Slav raids on Eastern Roman territory are mentioned in 518, and by the 580s they had conquered large areas referred to as Sclavinia ("Slavdom", from Sklavenoi). Duklja was settled by Slavs predominantly during the 7th century, although the area was subject to raids by Avars and Slavs from the 6th century. Being a mountainous region, it perhaps served as an area of refuge for pre-Slavic populations. According to Noel Malcolm, today's western Serbia was area where Serbs settled in 7th century and from there they expanded their rule on territory of Duklja.

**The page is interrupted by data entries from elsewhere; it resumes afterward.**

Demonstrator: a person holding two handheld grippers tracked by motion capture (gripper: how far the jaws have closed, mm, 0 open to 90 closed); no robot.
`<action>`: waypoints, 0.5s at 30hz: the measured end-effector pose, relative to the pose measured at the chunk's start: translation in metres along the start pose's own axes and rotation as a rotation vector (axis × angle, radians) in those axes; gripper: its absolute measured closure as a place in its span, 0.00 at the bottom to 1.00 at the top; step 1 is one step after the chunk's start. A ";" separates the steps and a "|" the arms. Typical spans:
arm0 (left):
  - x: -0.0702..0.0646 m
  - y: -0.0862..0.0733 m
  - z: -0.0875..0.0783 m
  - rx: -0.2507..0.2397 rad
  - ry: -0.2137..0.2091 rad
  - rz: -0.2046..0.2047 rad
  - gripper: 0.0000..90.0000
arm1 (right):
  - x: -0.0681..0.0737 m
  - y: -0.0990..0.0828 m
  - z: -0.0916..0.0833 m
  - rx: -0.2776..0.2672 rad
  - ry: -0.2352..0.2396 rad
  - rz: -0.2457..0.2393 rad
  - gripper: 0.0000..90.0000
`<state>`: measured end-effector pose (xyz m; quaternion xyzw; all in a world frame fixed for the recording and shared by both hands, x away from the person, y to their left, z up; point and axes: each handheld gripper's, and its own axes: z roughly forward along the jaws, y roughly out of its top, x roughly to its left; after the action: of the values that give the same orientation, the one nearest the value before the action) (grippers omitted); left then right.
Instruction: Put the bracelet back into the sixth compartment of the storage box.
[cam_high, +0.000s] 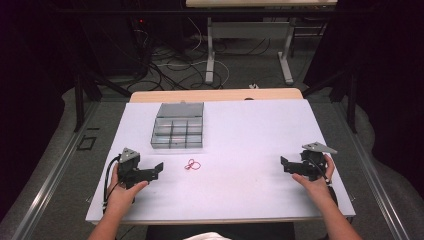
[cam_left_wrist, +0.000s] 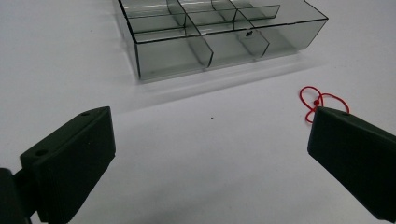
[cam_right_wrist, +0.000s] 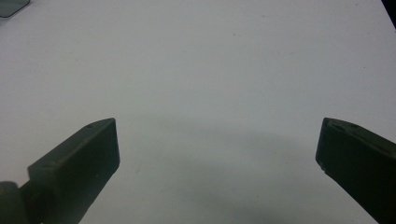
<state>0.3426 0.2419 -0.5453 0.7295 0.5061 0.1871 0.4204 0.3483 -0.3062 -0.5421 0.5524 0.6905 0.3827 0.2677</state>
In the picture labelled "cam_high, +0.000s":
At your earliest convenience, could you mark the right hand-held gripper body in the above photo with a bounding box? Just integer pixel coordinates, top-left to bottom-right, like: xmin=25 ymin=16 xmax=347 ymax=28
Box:
xmin=299 ymin=141 xmax=339 ymax=182

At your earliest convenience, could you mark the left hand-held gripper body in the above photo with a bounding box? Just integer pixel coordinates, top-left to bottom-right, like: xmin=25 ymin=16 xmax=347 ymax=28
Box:
xmin=117 ymin=147 xmax=149 ymax=190

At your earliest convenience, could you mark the person's right hand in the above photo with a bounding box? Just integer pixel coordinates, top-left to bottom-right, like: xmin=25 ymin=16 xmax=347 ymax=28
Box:
xmin=291 ymin=153 xmax=336 ymax=204

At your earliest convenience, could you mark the person's left hand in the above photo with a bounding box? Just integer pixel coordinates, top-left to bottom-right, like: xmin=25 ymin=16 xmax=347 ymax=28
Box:
xmin=105 ymin=163 xmax=150 ymax=215

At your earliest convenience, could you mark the red rubber band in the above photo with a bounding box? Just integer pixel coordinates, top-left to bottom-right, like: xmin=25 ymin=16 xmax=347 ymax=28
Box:
xmin=183 ymin=158 xmax=202 ymax=172

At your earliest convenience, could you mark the clear plastic compartment box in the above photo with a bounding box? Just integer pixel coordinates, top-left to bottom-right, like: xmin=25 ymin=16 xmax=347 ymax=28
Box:
xmin=150 ymin=101 xmax=205 ymax=150

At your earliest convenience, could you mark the white table mat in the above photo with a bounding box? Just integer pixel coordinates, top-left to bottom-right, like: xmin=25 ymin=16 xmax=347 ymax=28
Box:
xmin=85 ymin=98 xmax=357 ymax=226

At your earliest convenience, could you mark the black metal stand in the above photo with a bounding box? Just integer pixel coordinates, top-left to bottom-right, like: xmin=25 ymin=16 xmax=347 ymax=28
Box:
xmin=73 ymin=68 xmax=133 ymax=133
xmin=300 ymin=64 xmax=359 ymax=134

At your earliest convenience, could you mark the person's dark clothing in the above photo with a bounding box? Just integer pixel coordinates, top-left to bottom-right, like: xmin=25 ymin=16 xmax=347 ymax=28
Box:
xmin=145 ymin=221 xmax=296 ymax=240

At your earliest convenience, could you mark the wooden table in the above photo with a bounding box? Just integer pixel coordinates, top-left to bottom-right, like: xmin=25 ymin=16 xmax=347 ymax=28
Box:
xmin=128 ymin=87 xmax=305 ymax=104

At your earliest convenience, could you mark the dark computer tower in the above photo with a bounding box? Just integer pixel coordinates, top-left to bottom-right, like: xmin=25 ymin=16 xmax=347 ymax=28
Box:
xmin=81 ymin=14 xmax=153 ymax=77

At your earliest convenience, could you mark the desk with grey metal legs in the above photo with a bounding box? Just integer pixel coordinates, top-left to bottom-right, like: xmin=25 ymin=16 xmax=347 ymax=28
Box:
xmin=185 ymin=0 xmax=339 ymax=86

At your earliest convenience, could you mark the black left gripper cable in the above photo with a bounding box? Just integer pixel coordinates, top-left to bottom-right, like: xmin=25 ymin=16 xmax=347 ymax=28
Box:
xmin=102 ymin=155 xmax=122 ymax=215

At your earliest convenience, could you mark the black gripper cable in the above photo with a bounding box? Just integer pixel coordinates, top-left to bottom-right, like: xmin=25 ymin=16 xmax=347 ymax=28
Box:
xmin=306 ymin=158 xmax=339 ymax=208
xmin=102 ymin=155 xmax=122 ymax=215

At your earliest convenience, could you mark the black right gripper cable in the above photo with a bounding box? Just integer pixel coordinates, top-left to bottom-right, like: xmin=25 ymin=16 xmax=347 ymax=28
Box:
xmin=306 ymin=158 xmax=339 ymax=208

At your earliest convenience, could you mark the black floor socket frame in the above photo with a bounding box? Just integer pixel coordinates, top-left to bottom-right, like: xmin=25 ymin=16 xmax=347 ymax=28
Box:
xmin=76 ymin=135 xmax=98 ymax=151

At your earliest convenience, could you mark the aluminium floor rail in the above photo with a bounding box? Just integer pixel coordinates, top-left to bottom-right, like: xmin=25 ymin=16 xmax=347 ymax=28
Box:
xmin=11 ymin=101 xmax=101 ymax=240
xmin=333 ymin=101 xmax=413 ymax=240

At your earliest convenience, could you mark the tangle of floor cables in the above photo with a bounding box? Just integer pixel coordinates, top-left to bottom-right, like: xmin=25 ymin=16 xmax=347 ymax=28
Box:
xmin=131 ymin=18 xmax=278 ymax=92

Prince Višeslav (fl. 768–814), the first known Serbian monarch by name, ruled the hereditary lands (Županias, "counties") of Neretva, Tara, Piva, Lim. He managed to unite several more provinces and tribes into what would become the Serbian Principality. Višeslav was succeeded by his son Radoslav and then Prosigoj, during that time the Serbs were people "who are said to hold a great/large part of Dalmatia" (ad Sorabos, quae natio magnam Dalmatiae partem obtinere dicitur, Royal Frankish Annals, 822), but according to John (Jr.) Fine, it was hard to find Serbs in this area since the Byzantine sources were limited to the southern coast, but it is possible that among other tribes existed a tribe or group of small tribes of Serbs. Prince Vlastimir further united Serbian tribes against the growing threat from the Bulgarian Empire, his realm spanned over southwestern Serbia, much of Montenegro, eastern Herzegovina and southeastern Bosnia. Prince Petar Gojniković expanded along the Neretva, annexing the Narentines, where he seems to have come into conflict with Michael Višević, a Bulgarian ally and the ruler of Zahumlje (with Trebinje and most of what would later be Duklja). Michael Višević heard of the possible alliance between Serbia and the Byzantines, and warned Symeon. Symeon defeats Petar and in the following years there is a power struggle between the Bulgars and Byzantines over Serbian overlordship. Prince Časlav ruled over a confederacy of tribes covering an expansive area. Some consider he took over regions previously held by Michael, who disappears from sources in 925.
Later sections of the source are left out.